Wahyudin juga mengungkapkan dugaan keterlibatan perusahaan lain yang bergerak di bidang serbuk kayu, seperti PT PLN Persero, PT Sinar Mandiri, dan PT Makmur Jaya Corporindo.  

“Banyaknya perubahan fungsi kawasan hutan menjadi lahan tanaman kaliandra dan gamal, yang sesungguhnya hanya menjadi kedok untuk menutupi aktivitas tambang ilegal. Tanaman-tanaman ini kemudian dipanen untuk pasokan serbuk kayu ke PLTU," kata dia. 

Selain itu, Walhi Jawa Barat juga menemukan kegiatan tambang emas di kawasan hutan yang diduga dilakukan oleh PT Wilton di Ciemas dengan luas konsesi 300 hektare, serta di Kecamatan Simpenan yang diduga dilakukan oleh PT Generasi Muda Bersatu. 

Bahkan, lanjut dia, kawasan perhutanan sosial tidak luput dari aktivitas tambang, seperti yang terjadi di petak 93 Bojong Pari dan Cimaningtin dengan luas 96,11 hektare.  

Berdasarkan Rencana Tata Ruang Wilayah (RTRW) Kabupaten Sukabumi, kawasan tersebut tidak termasuk dalam lokasi pertambangan dan bukan merupakan Wilayah Pertambangan Rakyat (WPR).  

Bencana ekologis yang melanda wilayah Sukabumi, menurutnya, jelas dipengaruhi oleh kontribusi perusahaan-perusahaan yang beroperasi di daerah tersebut. 

Oleh karena itu, kata dia, Walhi Jawa Barat mendesak Kepolisian untuk menegakkan hukum terkait tindak pidana lingkungan.  

"Kami juga mendesak pemerintah untuk menuntut perusahaan-perusahaan tersebut melakukan pemulihan lingkungan, mengganti kerugian yang diderita masyarakat, dan mengevaluasi areal perhutanan sosial yang dijadikan objek tambang," kata Wahyudin.  
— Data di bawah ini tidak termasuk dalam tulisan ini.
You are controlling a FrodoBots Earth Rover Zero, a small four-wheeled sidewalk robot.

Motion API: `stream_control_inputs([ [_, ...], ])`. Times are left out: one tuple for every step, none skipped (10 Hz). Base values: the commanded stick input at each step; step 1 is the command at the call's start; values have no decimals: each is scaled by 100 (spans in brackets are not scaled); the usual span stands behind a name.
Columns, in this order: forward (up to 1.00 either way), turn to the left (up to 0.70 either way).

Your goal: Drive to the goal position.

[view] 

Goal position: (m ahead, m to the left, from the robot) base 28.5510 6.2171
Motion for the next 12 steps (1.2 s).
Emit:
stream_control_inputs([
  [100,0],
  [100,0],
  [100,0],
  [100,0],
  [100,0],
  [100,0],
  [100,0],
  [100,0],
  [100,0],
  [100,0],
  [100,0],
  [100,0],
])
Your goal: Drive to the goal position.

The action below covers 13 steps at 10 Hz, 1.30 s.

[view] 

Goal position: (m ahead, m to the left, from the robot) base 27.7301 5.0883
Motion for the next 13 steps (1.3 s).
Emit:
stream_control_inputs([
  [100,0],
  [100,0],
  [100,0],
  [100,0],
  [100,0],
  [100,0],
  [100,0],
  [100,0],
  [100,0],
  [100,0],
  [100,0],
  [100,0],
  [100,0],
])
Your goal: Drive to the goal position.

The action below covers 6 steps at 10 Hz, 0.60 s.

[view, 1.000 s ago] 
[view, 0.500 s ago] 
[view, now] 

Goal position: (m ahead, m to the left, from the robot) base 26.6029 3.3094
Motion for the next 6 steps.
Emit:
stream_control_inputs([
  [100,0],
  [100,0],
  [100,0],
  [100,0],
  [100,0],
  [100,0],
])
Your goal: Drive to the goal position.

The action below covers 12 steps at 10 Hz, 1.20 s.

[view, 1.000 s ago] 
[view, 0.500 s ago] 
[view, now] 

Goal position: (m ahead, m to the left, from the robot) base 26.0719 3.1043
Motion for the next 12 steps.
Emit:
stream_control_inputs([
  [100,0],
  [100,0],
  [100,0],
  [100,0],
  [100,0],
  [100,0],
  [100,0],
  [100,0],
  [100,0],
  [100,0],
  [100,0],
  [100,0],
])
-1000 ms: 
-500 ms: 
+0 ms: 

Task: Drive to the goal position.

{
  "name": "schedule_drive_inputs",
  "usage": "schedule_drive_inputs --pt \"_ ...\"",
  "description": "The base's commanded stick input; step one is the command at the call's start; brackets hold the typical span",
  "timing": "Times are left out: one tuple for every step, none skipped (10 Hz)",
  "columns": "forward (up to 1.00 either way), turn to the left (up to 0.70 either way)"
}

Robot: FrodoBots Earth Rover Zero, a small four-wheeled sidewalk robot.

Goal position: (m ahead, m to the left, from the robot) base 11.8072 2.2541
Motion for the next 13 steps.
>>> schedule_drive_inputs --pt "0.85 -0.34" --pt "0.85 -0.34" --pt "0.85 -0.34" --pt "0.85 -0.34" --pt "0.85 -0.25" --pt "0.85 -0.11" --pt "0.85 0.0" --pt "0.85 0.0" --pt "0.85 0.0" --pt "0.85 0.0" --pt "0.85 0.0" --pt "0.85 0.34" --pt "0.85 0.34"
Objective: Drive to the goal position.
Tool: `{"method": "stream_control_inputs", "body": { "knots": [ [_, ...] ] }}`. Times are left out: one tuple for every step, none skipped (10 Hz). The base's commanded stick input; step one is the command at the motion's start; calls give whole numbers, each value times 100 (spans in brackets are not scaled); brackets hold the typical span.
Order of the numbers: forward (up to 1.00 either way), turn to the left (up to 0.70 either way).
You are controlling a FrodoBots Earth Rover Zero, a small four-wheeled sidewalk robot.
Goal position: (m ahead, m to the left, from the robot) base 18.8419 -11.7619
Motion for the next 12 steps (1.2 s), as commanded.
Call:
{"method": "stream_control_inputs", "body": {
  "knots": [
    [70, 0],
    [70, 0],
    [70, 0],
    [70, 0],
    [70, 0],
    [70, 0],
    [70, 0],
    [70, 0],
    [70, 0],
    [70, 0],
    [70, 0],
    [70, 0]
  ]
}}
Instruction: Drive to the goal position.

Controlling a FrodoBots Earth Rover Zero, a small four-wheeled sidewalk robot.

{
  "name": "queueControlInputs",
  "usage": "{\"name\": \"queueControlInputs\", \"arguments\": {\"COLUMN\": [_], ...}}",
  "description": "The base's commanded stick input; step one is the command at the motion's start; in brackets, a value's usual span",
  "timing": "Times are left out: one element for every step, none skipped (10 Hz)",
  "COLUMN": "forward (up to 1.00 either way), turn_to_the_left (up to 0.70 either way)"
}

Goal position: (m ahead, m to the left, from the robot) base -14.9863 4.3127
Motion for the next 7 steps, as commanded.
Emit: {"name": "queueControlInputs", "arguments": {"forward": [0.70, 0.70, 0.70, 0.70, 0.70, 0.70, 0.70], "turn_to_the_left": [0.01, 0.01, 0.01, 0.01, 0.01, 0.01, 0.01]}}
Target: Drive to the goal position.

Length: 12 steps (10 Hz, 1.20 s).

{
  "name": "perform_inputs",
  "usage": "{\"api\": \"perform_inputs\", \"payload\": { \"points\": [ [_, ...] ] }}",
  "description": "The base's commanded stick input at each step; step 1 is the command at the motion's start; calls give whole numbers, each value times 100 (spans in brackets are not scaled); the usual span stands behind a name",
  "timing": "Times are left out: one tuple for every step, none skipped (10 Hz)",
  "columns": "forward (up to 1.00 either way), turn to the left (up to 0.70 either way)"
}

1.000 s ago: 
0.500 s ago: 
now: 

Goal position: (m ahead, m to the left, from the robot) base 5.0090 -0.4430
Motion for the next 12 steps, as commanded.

Selain itu, kata dia, Walhi juga keberatan bila pemulihan lingkungan dan sosial-ekonomi masyarakat hanya dibebankan kepada negara. 

Setelah masa tanggap darurat bencana berakhir, Walhi juga mempertimbangkan untuk menempuh jalur hukum terhadap pihak-pihak yang diduga terlibat dalam bencana ekologis di Sukabumi.

“Kami juga berharap pemerintah tidak gegabah dalam memberikan izin kepada perusahaan ekstraktif dengan dalih investasi," ungkapnya.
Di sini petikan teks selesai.